Interference mitigation is then a matter of working out which bits of firmware need to change to minimise the risk of real-time tasks missing their deadlines. “There is no one-size-fits-all mitigation for interference channels,” says Nick Bowles, head of marketing at Rapita.
Some methods attempt to remove the problem at source. “Assigning critical tasks to exclusive execution windows where other cores run idle during the critical task periods, temporarily turning multicore processors into single core, is the most common method we come across,” explains Keegan.
Reducing the platform to a single running core clearly limits performance and the benefits of using multicore. With its Integrity-178 tuMP RTOS, Green Hills offers the ability to control the bandwidth used by low-criticality tasks to avoid them starving more important processes of memory bandwidth. This often goes hand-in-hand with actively managing the use of cache partitioning so that the important tasks do not have to risk their cache lines being evicted by other
“Allocation of bandwidth from the CPU to the on-chip interconnect is effective for all types of resource accesses through the interconnect. Architectures with a shared cache between the CPU core and the on-chip interconnect benefit from cache-specific mitigation techniques, such as cache partitioning, with bandwidth allocation addressing all the other types of interference,” Jaenicke says.
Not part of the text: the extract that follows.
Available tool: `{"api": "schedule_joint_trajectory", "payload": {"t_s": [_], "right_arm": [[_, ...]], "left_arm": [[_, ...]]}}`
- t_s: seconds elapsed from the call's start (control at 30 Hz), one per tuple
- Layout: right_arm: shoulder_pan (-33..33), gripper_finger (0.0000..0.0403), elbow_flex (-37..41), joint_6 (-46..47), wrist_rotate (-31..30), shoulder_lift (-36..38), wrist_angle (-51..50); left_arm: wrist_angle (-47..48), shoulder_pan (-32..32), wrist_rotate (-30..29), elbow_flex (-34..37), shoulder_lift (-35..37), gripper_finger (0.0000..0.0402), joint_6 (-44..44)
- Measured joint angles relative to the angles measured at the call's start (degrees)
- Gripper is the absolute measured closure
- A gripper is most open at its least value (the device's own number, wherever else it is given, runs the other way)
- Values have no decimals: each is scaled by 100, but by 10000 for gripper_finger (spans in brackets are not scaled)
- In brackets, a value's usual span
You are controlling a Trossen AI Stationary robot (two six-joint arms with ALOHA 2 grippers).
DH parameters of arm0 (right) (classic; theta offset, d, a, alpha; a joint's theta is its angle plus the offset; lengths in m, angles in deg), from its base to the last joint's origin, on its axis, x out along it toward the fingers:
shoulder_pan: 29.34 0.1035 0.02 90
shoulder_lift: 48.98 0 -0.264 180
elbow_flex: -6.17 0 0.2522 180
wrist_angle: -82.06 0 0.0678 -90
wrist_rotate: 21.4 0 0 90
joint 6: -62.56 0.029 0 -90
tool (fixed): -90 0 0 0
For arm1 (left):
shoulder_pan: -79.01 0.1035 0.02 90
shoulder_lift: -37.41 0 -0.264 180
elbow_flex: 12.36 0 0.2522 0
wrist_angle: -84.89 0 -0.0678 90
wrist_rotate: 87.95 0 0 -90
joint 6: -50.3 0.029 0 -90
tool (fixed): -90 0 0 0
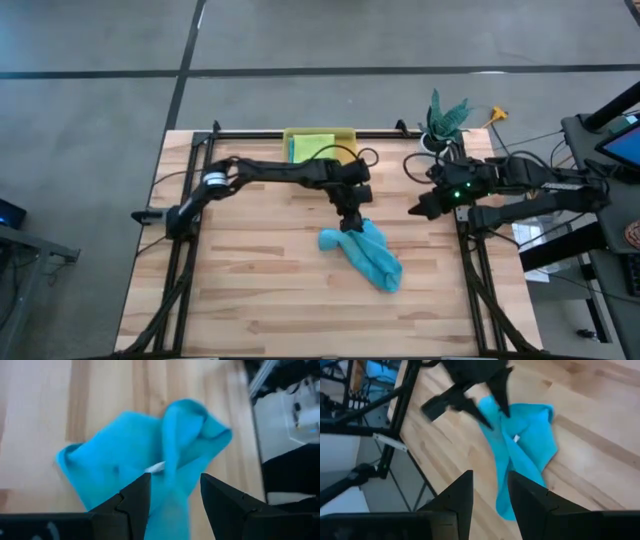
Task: Fold microfiber towels
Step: Fold the blue microfiber cloth
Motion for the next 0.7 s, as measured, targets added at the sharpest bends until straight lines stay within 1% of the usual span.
{"api": "schedule_joint_trajectory", "payload": {"t_s": [0.07, 0.2, 0.3, 0.5, 0.7], "right_arm": [[114, 285, 2, -59, 2, -28, 0], [342, 287, 57, -126, 4, -108, 5], [501, 287, 144, -127, 4, -163, 19], [795, 286, 376, 109, 2, -298, 334], [1197, 288, 395, 300, 4, -471, 709]], "left_arm": [[215, 2, -26, -76, -111, 245, 252], [313, -2, -524, -80, -137, 245, 806], [309, 6, -564, -144, -137, 245, 971], [104, 31, -715, -148, -220, 229, 916], [206, 19, -517, -128, -614, 215, 639]]}}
Keegan notes, “Publications on dynamic memory bandwidth allocation and throttling in the operating system have demonstrated sound benchmarks in bounding latency response times of application memory access.” But he adds the published can rely on hardware features for debug and telemetry that may be unqualified, and which do not necessarily pick up on contention from DMA transfers initiated by I/O controllers.
Where the critical application is focused on actuation or receiving sensor data, Keegan sees designers choosing highly conservative policies, right up to enforcing single-task execution when the high-criticality task is running. “For general purpose vehicle and mission platforms hosting adaptive and evolving workloads, we see customers holding out to leverage the latest hardware partitioning features,” he adds.
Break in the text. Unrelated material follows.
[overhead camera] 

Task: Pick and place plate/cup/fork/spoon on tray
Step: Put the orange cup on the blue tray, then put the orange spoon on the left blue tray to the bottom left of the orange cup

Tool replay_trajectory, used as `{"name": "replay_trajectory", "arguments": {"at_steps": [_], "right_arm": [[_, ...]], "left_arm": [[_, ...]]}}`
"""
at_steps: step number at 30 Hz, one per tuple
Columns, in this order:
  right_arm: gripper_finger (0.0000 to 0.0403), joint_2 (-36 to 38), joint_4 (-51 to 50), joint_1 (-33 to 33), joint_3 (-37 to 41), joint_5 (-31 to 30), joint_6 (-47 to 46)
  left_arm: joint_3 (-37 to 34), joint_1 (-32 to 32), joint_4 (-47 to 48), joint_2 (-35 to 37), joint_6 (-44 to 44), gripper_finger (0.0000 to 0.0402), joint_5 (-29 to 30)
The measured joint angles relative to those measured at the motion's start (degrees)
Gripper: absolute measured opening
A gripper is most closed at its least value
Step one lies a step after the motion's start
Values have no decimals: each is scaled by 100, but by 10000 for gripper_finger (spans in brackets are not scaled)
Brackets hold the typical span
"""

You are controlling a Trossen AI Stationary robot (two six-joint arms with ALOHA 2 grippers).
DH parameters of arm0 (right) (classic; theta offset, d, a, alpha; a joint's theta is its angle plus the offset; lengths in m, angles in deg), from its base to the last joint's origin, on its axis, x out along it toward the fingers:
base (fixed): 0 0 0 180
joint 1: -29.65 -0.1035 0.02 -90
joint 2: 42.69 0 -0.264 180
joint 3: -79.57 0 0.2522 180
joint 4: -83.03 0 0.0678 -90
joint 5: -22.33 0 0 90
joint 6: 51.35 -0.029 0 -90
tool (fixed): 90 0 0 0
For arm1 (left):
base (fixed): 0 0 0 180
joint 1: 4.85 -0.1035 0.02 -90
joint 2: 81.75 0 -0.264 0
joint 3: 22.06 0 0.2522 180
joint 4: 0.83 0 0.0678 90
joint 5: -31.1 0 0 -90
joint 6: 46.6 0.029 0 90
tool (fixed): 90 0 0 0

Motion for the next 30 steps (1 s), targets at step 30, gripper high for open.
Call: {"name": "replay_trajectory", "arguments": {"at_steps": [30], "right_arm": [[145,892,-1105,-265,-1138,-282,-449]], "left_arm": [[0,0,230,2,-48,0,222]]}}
A further complication lies in the way the IMA systems are increasingly being used in a network, with readings from sensors collected on one module being passed to other modules in the airframe. One piece of good news for implementors is that the networks being used often provide better guarantees for high-priority traffic using time-triggered protocols. Keegan says the time-triggered task model has shown promising results.
“However, there is not enough public information on how to properly implement drivers for network stacks to bind deterministic network policies with multicore platforms that need to buffer and forward packets to applications across every core. Given how complex operating-system drivers, network stacks and middleware can be, and the variety of network device integration approaches with software platforms, it is fair to say there is still a bigger picture problem than multicore interference channels that needs to be addressed to get high performance real-time distributed systems to synchronise optimally,” Keegan says.